** Opening Exercise inputs block **
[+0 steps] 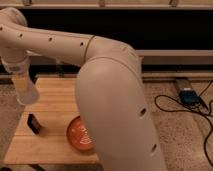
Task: Place the ceramic cup over the eraser
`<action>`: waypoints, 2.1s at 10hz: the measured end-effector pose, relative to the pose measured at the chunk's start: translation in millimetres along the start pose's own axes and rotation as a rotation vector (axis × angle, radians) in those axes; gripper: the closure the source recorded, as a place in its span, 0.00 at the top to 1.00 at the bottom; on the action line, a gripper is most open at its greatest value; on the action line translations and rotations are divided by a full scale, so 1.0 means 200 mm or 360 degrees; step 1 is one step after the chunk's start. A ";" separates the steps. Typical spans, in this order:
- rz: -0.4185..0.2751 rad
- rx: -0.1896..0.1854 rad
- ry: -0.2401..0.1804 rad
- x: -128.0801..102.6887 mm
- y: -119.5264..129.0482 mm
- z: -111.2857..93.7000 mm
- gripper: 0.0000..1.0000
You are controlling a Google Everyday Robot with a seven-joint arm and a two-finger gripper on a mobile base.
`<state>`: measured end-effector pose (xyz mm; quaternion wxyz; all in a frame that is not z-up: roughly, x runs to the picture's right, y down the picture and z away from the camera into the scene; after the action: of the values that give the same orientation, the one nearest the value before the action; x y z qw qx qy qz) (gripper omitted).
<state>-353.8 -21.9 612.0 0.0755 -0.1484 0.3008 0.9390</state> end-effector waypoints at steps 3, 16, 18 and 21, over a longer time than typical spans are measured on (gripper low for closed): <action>-0.0014 0.0048 0.0010 0.05 -0.12 0.09 0.49; -0.0040 0.0090 0.0005 0.19 -0.19 0.30 0.49; -0.0039 0.0089 0.0004 0.19 -0.19 0.30 0.49; -0.0042 0.0090 0.0004 0.20 -0.19 0.30 0.49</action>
<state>-395.9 46.5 625.4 0.0918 -0.1514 0.3252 0.9289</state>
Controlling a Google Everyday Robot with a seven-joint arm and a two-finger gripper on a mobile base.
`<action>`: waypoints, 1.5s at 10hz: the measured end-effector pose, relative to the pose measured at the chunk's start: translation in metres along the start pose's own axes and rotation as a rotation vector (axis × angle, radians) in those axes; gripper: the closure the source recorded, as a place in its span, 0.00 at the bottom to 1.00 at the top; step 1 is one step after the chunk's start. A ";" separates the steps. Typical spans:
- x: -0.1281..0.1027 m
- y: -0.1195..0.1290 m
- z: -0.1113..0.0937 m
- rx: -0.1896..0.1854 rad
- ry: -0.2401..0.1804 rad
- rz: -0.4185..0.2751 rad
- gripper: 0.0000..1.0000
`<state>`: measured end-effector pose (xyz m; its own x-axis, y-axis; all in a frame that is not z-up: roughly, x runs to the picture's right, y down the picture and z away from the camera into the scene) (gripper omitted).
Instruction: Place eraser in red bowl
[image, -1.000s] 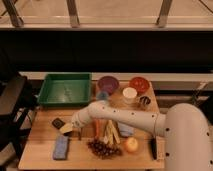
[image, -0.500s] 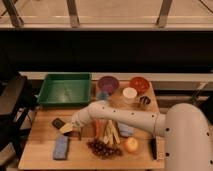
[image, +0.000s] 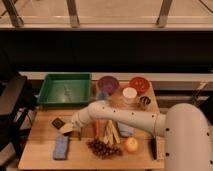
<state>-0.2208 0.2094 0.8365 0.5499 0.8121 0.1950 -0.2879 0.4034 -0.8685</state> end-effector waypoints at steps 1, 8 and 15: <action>0.000 0.000 0.000 0.000 0.000 0.000 0.20; 0.000 0.000 0.000 0.001 0.000 -0.002 0.72; -0.050 0.027 -0.040 0.056 -0.089 -0.124 1.00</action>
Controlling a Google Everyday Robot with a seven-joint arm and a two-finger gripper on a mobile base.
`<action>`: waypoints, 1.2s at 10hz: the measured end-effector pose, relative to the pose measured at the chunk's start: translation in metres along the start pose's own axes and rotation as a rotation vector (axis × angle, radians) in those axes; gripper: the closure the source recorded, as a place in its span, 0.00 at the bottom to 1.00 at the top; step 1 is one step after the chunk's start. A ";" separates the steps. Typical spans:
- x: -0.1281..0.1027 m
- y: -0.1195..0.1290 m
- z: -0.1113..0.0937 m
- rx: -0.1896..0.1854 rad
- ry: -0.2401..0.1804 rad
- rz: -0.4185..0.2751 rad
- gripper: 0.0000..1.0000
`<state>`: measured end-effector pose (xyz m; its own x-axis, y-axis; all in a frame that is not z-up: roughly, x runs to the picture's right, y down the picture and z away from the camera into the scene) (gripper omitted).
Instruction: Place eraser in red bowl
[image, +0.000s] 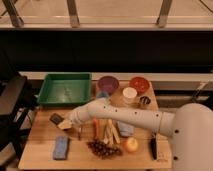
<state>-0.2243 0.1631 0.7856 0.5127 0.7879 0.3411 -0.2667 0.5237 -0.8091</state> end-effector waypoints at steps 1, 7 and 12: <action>-0.012 0.003 -0.010 0.008 -0.016 -0.015 1.00; -0.011 -0.010 -0.039 0.026 -0.087 0.027 1.00; 0.037 -0.026 -0.037 0.057 -0.132 0.059 1.00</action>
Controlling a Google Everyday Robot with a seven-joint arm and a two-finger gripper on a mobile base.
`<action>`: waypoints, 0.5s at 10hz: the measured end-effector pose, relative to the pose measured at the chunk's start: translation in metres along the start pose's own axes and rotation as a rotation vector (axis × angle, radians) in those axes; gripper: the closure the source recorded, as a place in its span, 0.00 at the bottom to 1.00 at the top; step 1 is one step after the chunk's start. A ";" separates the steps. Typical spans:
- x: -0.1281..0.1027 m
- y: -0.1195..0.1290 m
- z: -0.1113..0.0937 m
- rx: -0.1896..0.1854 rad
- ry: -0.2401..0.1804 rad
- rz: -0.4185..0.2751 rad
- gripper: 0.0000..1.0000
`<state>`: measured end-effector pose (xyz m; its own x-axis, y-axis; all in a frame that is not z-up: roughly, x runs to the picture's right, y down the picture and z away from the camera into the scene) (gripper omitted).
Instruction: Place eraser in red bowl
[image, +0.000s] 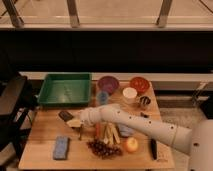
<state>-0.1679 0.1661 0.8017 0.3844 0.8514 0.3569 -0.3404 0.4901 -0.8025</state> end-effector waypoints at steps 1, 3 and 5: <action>-0.002 0.001 -0.011 0.020 -0.009 0.002 1.00; -0.011 0.004 -0.040 0.072 -0.024 0.007 1.00; -0.013 -0.001 -0.075 0.133 -0.035 0.024 1.00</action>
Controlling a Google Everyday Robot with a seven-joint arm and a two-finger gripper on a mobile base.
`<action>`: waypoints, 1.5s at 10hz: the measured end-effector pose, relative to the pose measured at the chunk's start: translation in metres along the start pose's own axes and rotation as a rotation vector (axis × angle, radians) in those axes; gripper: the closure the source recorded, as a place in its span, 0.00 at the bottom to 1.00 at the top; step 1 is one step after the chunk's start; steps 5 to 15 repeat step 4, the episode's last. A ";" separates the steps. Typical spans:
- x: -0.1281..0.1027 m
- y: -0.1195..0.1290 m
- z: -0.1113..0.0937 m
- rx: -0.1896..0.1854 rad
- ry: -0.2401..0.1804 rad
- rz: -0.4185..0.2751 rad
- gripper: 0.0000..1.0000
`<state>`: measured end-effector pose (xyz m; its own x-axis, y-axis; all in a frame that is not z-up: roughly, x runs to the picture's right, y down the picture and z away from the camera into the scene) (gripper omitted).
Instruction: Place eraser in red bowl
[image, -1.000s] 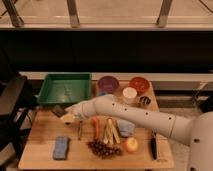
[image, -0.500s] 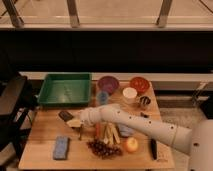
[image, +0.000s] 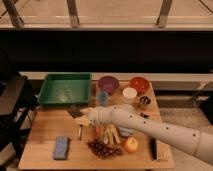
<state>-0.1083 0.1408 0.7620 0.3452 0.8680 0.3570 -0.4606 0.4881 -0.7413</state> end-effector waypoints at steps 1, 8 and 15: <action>0.002 -0.009 -0.016 0.030 -0.007 0.016 1.00; 0.013 -0.042 -0.051 0.056 -0.020 0.080 1.00; 0.013 -0.042 -0.051 0.056 -0.020 0.080 1.00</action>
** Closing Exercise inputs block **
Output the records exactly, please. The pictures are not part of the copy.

[+0 steps] 
Task: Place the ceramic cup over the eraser
`<action>`: waypoints, 2.1s at 10hz: the measured end-effector pose, relative to the pose measured at the chunk's start: translation in millimetres along the start pose's own axes and rotation as a rotation vector (axis × angle, radians) in those axes; gripper: the closure the source recorded, as a place in its span, 0.00 at the top to 1.00 at the bottom; on the action line, a gripper is most open at its greatest value; on the action line translations and rotations are divided by a full scale, so 1.0 means 200 mm or 360 degrees; step 1 is one step after the chunk's start. A ";" separates the steps. Typical spans, in this order:
- rz: -0.4185..0.2751 rad
- rx: -0.1896..0.1854 rad
- ry: -0.2401..0.1804 rad
- x: -128.0801..102.6887 mm
- y: -119.5264..129.0482 mm
- z: -111.2857..93.7000 mm
- gripper: 0.0000..1.0000
You are controlling a Google Everyday Robot with a seven-joint arm and a two-finger gripper on a mobile base.
`<state>`: measured end-effector pose (xyz mm; quaternion wxyz; all in a frame that is not z-up: roughly, x runs to the picture's right, y down the picture and z away from the camera into the scene; after the action: of the values that give the same orientation, the one nearest the value before the action; x y z qw qx qy qz) (gripper omitted).
<state>-353.8 -21.9 612.0 0.0755 -0.1484 0.3008 0.9390</state> end-effector waypoints at steps 3, 16, 18 and 21, over a longer time than typical spans are measured on (gripper low for closed): <action>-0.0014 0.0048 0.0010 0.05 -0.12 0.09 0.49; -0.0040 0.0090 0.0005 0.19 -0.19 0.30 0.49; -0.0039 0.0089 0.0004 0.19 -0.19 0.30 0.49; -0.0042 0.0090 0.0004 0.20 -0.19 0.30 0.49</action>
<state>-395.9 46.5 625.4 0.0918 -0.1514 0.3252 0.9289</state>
Controlling a Google Everyday Robot with a seven-joint arm and a two-finger gripper on a mobile base.
`<action>`: waypoints, 1.5s at 10hz: the measured end-effector pose, relative to the pose measured at the chunk's start: translation in metres along the start pose's own axes and rotation as a rotation vector (axis × angle, radians) in those axes; gripper: the closure the source recorded, as a place in its span, 0.00 at the bottom to 1.00 at the top; step 1 is one step after the chunk's start. A ";" separates the steps. Typical spans:
- x: -0.1281..0.1027 m
- y: -0.1195..0.1290 m
- z: -0.1113..0.0937 m
- rx: -0.1896..0.1854 rad
- ry: -0.2401..0.1804 rad
- rz: -0.4185..0.2751 rad
- gripper: 0.0000..1.0000
`<state>`: measured end-effector pose (xyz m; its own x-axis, y-axis; all in a frame that is not z-up: roughly, x runs to the picture's right, y down the picture and z away from the camera into the scene) (gripper omitted).
Instruction: Place eraser in red bowl
[image, -1.000s] 
[image, -0.500s] 
[image, +0.000s] 
<state>-0.2208 0.2094 0.8365 0.5499 0.8121 0.1950 -0.2879 0.4034 -0.8685</state> end-effector waypoints at steps 1, 8 and 15: <action>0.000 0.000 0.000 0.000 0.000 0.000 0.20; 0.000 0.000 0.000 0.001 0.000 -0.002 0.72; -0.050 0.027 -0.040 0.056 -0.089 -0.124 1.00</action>
Controlling a Google Everyday Robot with a seven-joint arm and a two-finger gripper on a mobile base.
`<action>`: waypoints, 1.2s at 10hz: the measured end-effector pose, relative to the pose measured at the chunk's start: translation in metres along the start pose's own axes and rotation as a rotation vector (axis × angle, radians) in those axes; gripper: the closure the source recorded, as a place in its span, 0.00 at the bottom to 1.00 at the top; step 1 is one step after the chunk's start. A ";" separates the steps. Typical spans:
- x: -0.1281..0.1027 m
- y: -0.1195..0.1290 m
- z: -0.1113..0.0937 m
- rx: -0.1896..0.1854 rad
- ry: -0.2401..0.1804 rad
- rz: -0.4185..0.2751 rad
- gripper: 0.0000..1.0000
`<state>`: measured end-effector pose (xyz m; its own x-axis, y-axis; all in a frame that is not z-up: roughly, x runs to the picture's right, y down the picture and z away from the camera into the scene) (gripper omitted).
Instruction: Place eraser in red bowl
[image, +0.000s] 
<state>-0.2243 0.1631 0.7856 0.5127 0.7879 0.3411 -0.2667 0.5237 -0.8091</state> end-effector waypoints at steps 1, 7 and 12: <action>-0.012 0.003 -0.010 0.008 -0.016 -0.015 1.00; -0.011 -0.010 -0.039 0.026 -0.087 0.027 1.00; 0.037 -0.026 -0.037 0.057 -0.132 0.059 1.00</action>
Controlling a Google Everyday Robot with a seven-joint arm and a two-finger gripper on a mobile base.
`<action>`: waypoints, 0.5s at 10hz: the measured end-effector pose, relative to the pose measured at the chunk's start: translation in metres along the start pose's own axes and rotation as a rotation vector (axis × angle, radians) in those axes; gripper: the closure the source recorded, as a place in its span, 0.00 at the bottom to 1.00 at the top; step 1 is one step after the chunk's start. A ";" separates the steps. Typical spans:
- x: -0.1281..0.1027 m
- y: -0.1195..0.1290 m
- z: -0.1113..0.0937 m
- rx: -0.1896..0.1854 rad
- ry: -0.2401..0.1804 rad
- rz: -0.4185..0.2751 rad
- gripper: 0.0000..1.0000
`<state>`: measured end-effector pose (xyz m; its own x-axis, y-axis; all in a frame that is not z-up: roughly, x runs to the picture's right, y down the picture and z away from the camera into the scene) (gripper omitted).
Instruction: Place eraser in red bowl
[image, +0.000s] 
<state>-0.1679 0.1661 0.8017 0.3844 0.8514 0.3569 -0.3404 0.4901 -0.8025</state> end-effector waypoints at steps 1, 3 and 5: <action>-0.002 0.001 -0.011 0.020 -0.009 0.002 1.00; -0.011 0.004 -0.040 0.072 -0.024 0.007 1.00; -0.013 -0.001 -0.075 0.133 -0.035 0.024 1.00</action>
Controlling a Google Everyday Robot with a seven-joint arm and a two-finger gripper on a mobile base.
`<action>`: waypoints, 1.5s at 10hz: the measured end-effector pose, relative to the pose measured at the chunk's start: translation in metres along the start pose's own axes and rotation as a rotation vector (axis × angle, radians) in those axes; gripper: the closure the source recorded, as a place in its span, 0.00 at the bottom to 1.00 at the top; step 1 is one step after the chunk's start; steps 5 to 15 repeat step 4, the episode's last. A ";" separates the steps. Typical spans:
- x: -0.1281..0.1027 m
- y: -0.1195..0.1290 m
- z: -0.1113..0.0937 m
- rx: -0.1896..0.1854 rad
- ry: -0.2401..0.1804 rad
- rz: -0.4185..0.2751 rad
- gripper: 0.0000..1.0000
`<state>`: measured end-effector pose (xyz m; its own x-axis, y-axis; all in a frame that is not z-up: roughly, x runs to the picture's right, y down the picture and z away from the camera into the scene) (gripper omitted).
Instruction: Place eraser in red bowl
[image, -1.000s] 
[image, -0.500s] 
[image, +0.000s] 
<state>-0.1083 0.1408 0.7620 0.3452 0.8680 0.3570 -0.4606 0.4881 -0.7413</state> end-effector waypoints at steps 1, 8 and 15: <action>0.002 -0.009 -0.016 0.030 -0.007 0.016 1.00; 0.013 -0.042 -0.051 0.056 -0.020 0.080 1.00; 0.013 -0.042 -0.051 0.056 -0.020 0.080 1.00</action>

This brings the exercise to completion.